Analysts say private capital funds and institutional investors are increasingly becoming bigger players in acquiring agricultural real estate, whether high net worth individuals, pension funds, insurance companies or farmland-focused real estate investment trusts.
Farmland is good for the mix in portfolios, said Chris Morris, a manager at LandFund Partners II, a private farmland investment fund based in Nashville, Tennessee. "It provides a current yield which is pretty attractive … in a world where Treasurys are below 2 percent."
Experts say farmland also serves as a hedge of sorts against inflation.
"All of the crops grown on row crop farmland at least are dollar denominated, so if we were to get an inflation scenario then those rents go up and therefore values would also go up," said Morris. "So it's kind of a very versatile asset in a portfolio for all those reasons."
LandFund's first two limited partnerships are fully deployed and own cultivated row crop Delta farmland in Mississippi and Arkansas. Morris said owning farmland in those two Mississippi Delta states means the fund gets real estate for "one half of what it would be for an acre in the Midwest."

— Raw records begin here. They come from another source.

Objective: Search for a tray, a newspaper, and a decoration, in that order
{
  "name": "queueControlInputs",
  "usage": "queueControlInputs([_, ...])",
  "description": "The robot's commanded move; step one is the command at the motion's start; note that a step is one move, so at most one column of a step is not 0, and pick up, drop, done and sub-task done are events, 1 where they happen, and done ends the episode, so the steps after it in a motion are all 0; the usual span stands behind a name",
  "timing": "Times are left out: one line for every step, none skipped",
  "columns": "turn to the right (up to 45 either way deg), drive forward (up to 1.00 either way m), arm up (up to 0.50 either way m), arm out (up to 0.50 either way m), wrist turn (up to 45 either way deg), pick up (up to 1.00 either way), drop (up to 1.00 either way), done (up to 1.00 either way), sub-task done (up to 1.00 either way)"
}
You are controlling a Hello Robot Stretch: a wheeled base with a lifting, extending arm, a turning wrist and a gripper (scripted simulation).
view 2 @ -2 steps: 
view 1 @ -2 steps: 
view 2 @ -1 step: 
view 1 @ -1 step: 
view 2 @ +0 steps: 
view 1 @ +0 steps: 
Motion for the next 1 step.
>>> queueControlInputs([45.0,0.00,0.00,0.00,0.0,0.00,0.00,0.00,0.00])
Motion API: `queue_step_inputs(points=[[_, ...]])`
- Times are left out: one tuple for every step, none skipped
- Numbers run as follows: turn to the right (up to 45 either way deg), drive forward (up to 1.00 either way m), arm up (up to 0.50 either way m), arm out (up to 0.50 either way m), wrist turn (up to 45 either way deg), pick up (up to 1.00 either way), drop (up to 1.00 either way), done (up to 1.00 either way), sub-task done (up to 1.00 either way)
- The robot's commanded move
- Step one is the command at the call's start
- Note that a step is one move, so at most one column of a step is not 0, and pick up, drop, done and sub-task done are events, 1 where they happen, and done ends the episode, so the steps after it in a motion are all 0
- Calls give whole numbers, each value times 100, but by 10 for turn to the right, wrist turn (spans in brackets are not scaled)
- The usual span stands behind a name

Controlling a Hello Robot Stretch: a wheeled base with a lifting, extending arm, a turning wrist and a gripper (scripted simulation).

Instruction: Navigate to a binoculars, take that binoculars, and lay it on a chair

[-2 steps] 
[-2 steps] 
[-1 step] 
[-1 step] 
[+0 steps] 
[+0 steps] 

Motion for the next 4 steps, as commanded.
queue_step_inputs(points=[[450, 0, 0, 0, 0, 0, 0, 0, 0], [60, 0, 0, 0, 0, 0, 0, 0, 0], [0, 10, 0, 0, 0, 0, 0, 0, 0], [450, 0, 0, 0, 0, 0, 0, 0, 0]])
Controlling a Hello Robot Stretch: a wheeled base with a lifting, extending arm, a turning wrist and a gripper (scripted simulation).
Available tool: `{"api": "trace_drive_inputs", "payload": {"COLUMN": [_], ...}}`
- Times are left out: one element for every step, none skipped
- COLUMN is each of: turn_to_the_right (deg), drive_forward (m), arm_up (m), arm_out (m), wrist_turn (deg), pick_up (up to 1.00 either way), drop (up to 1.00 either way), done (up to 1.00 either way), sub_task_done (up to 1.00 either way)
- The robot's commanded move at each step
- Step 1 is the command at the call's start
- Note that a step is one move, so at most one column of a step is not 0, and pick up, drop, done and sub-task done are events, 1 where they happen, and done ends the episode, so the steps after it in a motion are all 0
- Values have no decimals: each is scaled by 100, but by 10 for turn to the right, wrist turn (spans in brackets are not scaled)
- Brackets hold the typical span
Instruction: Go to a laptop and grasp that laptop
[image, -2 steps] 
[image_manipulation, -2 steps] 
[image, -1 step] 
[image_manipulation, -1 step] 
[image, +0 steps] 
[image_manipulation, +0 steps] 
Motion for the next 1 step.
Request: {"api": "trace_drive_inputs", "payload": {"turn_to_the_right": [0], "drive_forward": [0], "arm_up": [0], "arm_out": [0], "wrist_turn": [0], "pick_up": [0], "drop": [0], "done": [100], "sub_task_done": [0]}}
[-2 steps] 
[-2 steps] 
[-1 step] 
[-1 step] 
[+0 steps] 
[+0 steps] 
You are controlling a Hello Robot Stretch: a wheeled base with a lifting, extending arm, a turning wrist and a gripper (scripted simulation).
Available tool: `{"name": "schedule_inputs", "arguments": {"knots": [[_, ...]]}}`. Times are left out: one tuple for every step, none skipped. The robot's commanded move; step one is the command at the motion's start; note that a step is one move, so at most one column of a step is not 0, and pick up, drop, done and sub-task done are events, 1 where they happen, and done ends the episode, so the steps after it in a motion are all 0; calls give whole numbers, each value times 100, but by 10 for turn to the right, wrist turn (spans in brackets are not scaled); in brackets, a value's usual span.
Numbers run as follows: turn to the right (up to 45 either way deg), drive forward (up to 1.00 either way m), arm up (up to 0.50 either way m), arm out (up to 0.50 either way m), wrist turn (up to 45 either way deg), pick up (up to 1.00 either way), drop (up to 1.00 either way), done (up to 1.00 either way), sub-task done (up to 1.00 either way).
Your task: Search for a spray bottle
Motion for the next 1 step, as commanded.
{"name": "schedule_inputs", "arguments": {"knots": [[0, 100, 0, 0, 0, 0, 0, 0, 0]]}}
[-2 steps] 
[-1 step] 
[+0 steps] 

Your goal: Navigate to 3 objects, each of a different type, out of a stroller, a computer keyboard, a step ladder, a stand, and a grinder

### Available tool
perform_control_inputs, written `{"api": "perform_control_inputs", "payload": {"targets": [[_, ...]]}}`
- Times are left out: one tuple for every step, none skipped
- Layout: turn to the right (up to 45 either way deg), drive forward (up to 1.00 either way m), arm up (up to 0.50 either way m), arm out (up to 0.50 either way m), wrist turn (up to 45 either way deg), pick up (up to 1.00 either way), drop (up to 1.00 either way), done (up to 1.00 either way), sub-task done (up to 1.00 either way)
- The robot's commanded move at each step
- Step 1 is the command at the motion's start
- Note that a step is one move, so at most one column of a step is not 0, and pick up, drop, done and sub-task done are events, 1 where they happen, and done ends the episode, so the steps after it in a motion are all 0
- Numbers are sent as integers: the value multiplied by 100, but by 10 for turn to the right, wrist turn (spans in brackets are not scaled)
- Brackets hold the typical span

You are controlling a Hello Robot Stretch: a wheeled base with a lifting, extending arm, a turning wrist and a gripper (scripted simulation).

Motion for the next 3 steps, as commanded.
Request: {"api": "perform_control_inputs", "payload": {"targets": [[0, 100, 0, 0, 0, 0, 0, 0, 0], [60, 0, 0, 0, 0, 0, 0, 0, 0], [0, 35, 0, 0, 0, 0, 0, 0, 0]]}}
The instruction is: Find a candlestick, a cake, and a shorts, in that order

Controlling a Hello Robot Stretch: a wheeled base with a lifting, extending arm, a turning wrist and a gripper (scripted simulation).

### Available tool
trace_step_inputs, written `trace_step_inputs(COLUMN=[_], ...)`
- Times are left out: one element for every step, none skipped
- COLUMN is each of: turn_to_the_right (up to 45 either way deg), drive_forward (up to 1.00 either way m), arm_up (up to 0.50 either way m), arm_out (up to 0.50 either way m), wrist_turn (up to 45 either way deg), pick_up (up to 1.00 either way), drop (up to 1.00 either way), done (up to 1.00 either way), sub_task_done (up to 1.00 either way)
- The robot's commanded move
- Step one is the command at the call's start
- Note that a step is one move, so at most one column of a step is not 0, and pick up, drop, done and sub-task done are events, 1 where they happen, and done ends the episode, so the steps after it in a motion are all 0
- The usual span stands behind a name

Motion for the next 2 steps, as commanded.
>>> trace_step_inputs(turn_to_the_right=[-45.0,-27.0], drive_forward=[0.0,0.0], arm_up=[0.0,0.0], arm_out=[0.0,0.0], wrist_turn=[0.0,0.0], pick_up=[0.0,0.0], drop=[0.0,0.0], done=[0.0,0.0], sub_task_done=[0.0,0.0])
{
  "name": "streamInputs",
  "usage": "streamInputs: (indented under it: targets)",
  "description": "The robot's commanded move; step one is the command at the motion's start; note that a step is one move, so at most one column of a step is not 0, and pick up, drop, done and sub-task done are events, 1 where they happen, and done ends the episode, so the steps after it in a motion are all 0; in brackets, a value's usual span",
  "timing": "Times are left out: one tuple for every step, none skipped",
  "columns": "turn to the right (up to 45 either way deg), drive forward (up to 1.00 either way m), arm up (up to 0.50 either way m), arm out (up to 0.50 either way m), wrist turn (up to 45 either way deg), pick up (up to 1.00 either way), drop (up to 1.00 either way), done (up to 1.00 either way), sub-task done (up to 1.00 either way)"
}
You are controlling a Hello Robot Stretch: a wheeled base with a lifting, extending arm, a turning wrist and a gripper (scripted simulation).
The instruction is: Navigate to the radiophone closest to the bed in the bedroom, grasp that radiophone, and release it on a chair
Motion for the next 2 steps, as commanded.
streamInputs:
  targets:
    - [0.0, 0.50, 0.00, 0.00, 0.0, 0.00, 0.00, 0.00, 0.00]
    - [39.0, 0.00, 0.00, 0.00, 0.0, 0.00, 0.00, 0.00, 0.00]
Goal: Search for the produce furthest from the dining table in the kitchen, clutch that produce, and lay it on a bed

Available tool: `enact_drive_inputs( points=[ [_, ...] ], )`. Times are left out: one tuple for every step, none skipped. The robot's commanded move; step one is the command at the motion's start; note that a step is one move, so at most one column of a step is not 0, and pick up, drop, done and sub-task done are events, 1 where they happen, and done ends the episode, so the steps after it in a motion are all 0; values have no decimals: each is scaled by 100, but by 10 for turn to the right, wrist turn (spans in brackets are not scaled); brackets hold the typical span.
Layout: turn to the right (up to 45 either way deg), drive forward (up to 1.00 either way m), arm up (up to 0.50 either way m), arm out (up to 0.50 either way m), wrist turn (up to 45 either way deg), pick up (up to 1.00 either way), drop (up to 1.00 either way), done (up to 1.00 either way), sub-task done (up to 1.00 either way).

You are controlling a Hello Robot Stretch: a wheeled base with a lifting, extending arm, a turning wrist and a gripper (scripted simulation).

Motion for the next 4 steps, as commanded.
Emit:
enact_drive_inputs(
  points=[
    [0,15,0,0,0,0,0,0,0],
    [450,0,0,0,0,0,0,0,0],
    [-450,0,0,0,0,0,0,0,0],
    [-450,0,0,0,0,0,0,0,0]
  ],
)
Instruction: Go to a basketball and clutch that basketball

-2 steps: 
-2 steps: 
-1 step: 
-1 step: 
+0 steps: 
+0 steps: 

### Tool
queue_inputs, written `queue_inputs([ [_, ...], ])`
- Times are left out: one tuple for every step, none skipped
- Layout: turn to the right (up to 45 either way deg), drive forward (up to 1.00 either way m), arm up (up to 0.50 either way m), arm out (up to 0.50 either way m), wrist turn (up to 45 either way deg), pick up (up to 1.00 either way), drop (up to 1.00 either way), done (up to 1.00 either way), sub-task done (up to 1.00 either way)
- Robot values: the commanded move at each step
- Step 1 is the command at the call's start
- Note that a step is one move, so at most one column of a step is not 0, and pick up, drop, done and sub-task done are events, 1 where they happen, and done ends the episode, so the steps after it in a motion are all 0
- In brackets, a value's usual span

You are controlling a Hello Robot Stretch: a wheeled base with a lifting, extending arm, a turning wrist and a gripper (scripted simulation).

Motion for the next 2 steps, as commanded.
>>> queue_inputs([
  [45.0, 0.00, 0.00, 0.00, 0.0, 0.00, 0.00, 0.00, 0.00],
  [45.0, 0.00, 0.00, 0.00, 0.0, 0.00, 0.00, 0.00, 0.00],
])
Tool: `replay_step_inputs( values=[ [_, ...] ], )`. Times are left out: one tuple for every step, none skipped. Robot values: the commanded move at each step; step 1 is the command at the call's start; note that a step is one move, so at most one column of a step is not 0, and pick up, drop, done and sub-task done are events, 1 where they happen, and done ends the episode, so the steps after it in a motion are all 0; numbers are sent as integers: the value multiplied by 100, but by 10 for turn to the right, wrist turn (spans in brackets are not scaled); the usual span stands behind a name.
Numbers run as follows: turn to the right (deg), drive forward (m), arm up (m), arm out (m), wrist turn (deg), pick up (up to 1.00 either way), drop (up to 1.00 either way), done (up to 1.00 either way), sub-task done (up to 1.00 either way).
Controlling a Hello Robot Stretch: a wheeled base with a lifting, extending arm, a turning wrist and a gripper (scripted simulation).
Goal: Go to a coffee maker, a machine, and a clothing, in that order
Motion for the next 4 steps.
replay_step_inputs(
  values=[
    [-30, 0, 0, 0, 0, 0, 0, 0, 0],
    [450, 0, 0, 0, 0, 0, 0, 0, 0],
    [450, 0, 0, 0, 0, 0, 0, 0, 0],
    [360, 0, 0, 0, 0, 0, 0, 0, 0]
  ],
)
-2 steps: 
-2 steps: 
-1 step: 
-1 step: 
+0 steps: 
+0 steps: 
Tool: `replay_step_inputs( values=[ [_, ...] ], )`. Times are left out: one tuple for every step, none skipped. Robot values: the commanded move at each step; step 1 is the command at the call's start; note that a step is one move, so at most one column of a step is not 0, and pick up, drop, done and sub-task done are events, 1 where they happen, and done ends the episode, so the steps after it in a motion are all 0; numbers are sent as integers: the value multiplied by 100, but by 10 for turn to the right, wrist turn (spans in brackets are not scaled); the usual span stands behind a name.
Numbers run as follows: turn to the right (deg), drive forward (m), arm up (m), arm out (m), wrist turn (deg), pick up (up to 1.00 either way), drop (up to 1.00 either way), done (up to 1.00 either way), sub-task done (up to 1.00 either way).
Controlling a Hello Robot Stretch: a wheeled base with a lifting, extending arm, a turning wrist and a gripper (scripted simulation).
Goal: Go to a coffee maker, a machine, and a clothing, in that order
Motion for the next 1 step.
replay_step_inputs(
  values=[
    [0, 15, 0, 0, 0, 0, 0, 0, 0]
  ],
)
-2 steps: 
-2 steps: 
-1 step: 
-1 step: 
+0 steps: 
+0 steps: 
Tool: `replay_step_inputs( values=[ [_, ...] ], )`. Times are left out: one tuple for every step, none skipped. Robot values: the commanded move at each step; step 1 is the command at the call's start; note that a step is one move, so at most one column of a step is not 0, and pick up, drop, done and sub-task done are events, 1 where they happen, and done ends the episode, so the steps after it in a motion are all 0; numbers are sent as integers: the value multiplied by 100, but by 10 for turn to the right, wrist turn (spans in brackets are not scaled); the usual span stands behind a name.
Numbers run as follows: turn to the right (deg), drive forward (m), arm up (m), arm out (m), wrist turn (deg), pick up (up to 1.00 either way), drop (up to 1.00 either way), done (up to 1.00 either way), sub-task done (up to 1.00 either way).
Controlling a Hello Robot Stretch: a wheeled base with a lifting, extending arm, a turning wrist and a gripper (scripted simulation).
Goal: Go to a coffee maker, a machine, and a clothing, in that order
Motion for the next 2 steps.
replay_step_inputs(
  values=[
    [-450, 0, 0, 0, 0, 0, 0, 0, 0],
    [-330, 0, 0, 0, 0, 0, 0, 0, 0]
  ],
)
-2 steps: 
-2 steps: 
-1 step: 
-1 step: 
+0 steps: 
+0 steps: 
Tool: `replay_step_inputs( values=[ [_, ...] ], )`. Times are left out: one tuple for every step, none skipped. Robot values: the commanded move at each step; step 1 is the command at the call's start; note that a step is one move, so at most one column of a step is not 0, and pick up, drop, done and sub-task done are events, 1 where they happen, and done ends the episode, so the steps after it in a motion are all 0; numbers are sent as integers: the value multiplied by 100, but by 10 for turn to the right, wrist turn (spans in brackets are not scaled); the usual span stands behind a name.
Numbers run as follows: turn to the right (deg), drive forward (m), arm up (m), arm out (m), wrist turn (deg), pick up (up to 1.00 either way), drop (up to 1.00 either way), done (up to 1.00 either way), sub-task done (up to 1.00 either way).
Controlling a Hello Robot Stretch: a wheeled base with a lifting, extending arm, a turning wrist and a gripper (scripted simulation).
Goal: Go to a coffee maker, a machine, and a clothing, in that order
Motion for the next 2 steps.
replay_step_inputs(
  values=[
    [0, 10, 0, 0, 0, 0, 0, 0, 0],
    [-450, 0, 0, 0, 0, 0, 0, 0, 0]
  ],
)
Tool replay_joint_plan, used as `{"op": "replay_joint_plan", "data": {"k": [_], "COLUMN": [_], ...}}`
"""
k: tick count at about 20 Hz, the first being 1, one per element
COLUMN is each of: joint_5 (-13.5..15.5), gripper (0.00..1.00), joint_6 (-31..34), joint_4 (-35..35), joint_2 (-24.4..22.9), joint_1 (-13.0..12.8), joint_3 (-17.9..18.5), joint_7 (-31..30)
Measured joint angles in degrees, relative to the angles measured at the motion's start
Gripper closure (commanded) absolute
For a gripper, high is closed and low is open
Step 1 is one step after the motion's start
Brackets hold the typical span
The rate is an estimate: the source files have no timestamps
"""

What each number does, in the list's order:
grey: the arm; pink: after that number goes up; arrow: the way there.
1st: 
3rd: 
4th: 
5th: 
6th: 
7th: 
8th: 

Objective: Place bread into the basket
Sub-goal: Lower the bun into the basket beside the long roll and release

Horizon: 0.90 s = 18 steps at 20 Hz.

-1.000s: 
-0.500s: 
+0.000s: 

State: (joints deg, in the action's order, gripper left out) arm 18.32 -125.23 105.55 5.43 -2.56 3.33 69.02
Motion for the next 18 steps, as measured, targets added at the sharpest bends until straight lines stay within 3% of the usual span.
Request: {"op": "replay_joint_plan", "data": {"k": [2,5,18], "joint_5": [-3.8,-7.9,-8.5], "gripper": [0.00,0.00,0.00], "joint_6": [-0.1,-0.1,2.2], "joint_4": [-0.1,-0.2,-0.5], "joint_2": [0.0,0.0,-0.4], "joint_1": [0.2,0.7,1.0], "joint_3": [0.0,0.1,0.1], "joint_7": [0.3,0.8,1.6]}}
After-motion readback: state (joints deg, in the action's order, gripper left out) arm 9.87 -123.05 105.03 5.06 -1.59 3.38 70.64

Farmland values in the Midwest fell 1 percent in the fourth quarter from the third quarter of 2015, according to a Federal Reserve Bank of Chicago survey of nearly 200 agriculture banks across the Seventh Federal Reserve District, which includes Iowa and most of Illinois, Indiana, Michigan and Wisconsin. The report also revealed that in Wisconsin, a state enjoying growth in the dairy sector, there was a small rise in the fourth-quarter ag land values compared with a year ago.
In the Corn Belt, most of the landowner investors have been traditional land accumulators that tend to lease out the land and are looking for more acres. But lower commodity prices are hurting cash rents for cropland and recent projections from the U.S. Department of Agriculture point to further moderation this year in rents along with lower farm incomes.
Overall, the USDA forecasts that the value of ag-related real estate will be down 1.2 percent in 2016. The government projects net farm income will decline by 3 percent.